"Discipling the Powerful"
March 1, 2014
Texts: Romans 13:1-7; Mark 2:23-28; Matthew 8:5-13; Matthew 26:57-68; Matthew 27:11-14; Acts 4:1-12
One of the recent top stories in the news is that Mark Zuckerberg, Chairman and CEO of Facebook, acquired WhatsApp for $19 billion dollars. According to the WhatsApp website, WhatsApp messenger uses the same Internet data plan that we use for email and web browsing. In addition to basic messaging, WhatsApp users can create groups and send each other unlimited images, videos, and audio media messages. WhatsApp can be used anywhere in the world on any smartphone. The designers believe that neither cost nor distance should ever prevent people from staying in touch with their friends and loved ones.1
To put this merger in financial perspective, Michael Wolf, chief analyst of NexMarket Insights, breaks down the value of an individual user. Wolf points out that WhatsApp has 450 million monthly active users with one million new users being added every day. The projected value of each user is $42 dollars. Instagram's cost per user is $28 dollars, and Tumblr's per user is $33. In 2006, Google paid the highest price per user for YouTube at $48 dollars. Irrespective of price, this past week Facebook acquired the world's most popular social messaging app.2
In the October 2013 list of Forbes magazine, Zuckerberg ranked 24th and is the youngest person on their list. His rank on the list follows that of Vladimir Putin of Russia who is seen as the most powerful man in the world. Barack Obama of the U.S. ranked number two, Xi Jinping of China number three, and Pope Francis of Rome number four.3
God broke down the value of individual users when sending Jesus to die in order to give Christ's followers eternal life. While on earth Jesus mingled with powerful people. In Jesus' day there was no separation between church and state. High priests, scribes, and elders were religious leaders but were also rulers and judges. The Pharisees were the guardian of the Law of Moses while the Sadducees were of the wealthy ruling class. Jesus met their needs when asked, yet the most powerful condemned Jesus to death on a cross.

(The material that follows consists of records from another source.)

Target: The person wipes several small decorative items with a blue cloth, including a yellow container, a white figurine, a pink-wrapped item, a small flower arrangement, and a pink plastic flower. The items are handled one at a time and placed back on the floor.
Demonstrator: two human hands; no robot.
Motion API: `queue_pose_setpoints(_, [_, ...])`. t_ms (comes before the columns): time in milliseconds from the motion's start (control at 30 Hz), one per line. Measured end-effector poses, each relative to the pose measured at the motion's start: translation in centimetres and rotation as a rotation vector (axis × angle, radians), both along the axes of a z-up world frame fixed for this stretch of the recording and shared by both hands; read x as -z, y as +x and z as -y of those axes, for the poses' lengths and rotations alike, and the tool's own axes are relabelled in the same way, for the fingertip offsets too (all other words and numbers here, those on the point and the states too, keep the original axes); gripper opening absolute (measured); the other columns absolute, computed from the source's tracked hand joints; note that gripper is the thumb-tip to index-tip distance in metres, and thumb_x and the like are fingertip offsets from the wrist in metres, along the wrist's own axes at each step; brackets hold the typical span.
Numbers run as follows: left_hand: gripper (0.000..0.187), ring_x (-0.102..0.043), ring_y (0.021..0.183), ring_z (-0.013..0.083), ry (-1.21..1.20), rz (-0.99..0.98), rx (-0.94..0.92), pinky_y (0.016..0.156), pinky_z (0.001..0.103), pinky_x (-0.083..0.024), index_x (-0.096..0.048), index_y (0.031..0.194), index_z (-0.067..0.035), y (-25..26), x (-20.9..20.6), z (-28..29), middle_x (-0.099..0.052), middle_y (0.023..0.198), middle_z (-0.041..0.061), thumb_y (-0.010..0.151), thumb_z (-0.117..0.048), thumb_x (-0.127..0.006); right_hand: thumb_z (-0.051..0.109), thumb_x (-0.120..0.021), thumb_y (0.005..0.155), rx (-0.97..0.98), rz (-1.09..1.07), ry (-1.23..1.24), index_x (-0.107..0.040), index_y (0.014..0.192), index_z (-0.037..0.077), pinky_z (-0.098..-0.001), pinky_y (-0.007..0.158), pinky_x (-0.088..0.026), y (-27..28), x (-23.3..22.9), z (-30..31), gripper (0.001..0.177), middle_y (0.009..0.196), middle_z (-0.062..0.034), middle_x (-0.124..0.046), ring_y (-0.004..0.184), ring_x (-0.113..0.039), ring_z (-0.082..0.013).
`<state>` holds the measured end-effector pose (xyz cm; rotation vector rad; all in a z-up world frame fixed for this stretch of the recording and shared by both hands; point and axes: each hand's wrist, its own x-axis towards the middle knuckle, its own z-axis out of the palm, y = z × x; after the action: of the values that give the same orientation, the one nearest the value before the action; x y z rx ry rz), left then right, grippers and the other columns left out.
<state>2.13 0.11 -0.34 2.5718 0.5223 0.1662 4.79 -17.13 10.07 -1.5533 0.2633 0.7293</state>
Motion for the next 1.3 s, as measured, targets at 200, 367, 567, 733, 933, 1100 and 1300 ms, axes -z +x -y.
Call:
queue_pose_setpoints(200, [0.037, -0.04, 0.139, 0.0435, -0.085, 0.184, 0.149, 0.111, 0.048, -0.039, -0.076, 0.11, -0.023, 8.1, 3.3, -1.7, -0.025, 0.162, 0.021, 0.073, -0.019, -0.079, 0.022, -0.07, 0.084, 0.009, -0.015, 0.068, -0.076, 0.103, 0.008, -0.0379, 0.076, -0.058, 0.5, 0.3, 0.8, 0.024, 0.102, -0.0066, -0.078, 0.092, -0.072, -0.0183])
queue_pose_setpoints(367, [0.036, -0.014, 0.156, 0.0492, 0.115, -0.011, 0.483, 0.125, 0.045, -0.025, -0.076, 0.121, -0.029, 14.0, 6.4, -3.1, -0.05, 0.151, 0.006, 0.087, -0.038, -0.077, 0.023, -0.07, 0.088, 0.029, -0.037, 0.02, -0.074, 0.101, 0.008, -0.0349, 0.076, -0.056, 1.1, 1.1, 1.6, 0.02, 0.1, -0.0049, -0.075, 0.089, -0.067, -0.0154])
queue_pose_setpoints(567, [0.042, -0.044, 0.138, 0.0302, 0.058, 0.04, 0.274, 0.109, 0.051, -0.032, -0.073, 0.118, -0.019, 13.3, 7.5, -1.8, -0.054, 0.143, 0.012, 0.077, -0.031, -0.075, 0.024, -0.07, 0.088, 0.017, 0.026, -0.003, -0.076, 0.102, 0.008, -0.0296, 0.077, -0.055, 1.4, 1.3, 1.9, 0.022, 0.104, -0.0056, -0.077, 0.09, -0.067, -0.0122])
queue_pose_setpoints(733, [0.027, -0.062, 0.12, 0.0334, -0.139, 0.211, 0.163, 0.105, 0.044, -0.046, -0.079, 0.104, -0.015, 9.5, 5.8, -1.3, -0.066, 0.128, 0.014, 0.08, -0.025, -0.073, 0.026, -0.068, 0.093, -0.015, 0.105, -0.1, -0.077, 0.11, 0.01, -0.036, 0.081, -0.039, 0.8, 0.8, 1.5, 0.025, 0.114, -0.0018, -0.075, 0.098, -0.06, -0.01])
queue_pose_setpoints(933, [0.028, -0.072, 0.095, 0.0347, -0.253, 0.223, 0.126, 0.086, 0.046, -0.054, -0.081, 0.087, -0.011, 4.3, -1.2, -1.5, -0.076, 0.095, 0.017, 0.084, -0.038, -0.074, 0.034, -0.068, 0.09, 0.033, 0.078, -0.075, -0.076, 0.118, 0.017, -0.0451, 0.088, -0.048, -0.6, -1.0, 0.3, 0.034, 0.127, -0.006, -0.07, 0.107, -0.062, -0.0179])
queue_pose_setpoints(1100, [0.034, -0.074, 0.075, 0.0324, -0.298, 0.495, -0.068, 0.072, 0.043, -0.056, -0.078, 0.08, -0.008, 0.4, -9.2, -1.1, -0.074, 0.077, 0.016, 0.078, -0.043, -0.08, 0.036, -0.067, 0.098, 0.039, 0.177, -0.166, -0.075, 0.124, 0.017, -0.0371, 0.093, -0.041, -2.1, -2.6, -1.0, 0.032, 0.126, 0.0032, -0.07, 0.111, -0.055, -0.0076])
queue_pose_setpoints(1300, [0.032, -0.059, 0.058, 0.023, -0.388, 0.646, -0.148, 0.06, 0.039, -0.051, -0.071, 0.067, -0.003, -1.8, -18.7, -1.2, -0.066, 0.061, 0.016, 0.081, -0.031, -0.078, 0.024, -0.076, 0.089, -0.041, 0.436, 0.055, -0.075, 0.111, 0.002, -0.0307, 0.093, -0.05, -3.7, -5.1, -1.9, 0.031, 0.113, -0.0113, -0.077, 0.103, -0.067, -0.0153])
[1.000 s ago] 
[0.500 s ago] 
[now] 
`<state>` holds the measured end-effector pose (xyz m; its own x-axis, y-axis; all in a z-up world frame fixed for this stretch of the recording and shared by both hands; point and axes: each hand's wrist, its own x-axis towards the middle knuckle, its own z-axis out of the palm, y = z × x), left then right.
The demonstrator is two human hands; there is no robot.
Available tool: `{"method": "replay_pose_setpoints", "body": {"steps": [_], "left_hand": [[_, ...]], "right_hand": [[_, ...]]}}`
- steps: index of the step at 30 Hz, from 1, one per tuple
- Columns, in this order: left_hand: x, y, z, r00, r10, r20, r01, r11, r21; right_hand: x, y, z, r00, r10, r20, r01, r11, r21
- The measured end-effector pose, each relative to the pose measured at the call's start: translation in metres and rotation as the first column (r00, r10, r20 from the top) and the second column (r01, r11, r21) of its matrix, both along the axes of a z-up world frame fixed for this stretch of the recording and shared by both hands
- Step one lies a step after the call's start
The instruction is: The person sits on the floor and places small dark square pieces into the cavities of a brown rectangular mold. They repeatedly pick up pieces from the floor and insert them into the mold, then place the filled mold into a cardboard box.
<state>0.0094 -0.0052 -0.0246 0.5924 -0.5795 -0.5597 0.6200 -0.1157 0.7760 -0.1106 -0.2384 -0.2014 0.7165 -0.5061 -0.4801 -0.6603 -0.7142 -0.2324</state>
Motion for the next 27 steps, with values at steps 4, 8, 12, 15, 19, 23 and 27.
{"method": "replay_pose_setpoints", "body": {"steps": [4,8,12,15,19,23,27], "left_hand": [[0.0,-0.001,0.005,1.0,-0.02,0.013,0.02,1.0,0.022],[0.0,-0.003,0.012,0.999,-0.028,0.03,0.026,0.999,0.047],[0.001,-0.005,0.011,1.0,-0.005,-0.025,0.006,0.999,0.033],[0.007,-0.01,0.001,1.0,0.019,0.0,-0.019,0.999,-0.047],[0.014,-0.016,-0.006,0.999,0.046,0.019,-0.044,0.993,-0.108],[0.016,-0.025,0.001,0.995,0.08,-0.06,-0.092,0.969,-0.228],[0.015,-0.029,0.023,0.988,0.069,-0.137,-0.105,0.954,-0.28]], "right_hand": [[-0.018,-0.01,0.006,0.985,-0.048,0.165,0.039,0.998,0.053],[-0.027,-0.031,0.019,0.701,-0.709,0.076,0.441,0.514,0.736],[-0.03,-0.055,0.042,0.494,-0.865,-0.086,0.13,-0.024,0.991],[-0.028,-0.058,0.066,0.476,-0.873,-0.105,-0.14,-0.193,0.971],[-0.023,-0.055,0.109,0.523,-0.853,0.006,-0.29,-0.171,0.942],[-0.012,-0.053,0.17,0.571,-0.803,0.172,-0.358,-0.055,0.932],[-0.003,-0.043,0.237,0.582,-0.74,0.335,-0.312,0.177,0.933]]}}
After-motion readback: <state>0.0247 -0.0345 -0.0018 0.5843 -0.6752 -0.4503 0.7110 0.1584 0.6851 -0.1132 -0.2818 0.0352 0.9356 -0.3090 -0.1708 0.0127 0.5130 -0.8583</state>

Barry C. Black is the 62nd Chaplain of the United States Senate. He is not ranked on the Forbes list, but he mingles daily with powerful people. During the U.S. government shutdown, Black's prayers in the Senate chambers were noticed. His Facebook page shows visitors where he gets his power-from his friend, Jesus.4
We can't all pray in front of powerful people that impact a nation, but we can pray for Chaplain Black as he does. We can also look for ways to mingle with and pray for the powerful people in our local community.
Jesus' method alone is our model for reaching powerful people: win their confidence, pray with or for them, and minister to their need as opportunities arise.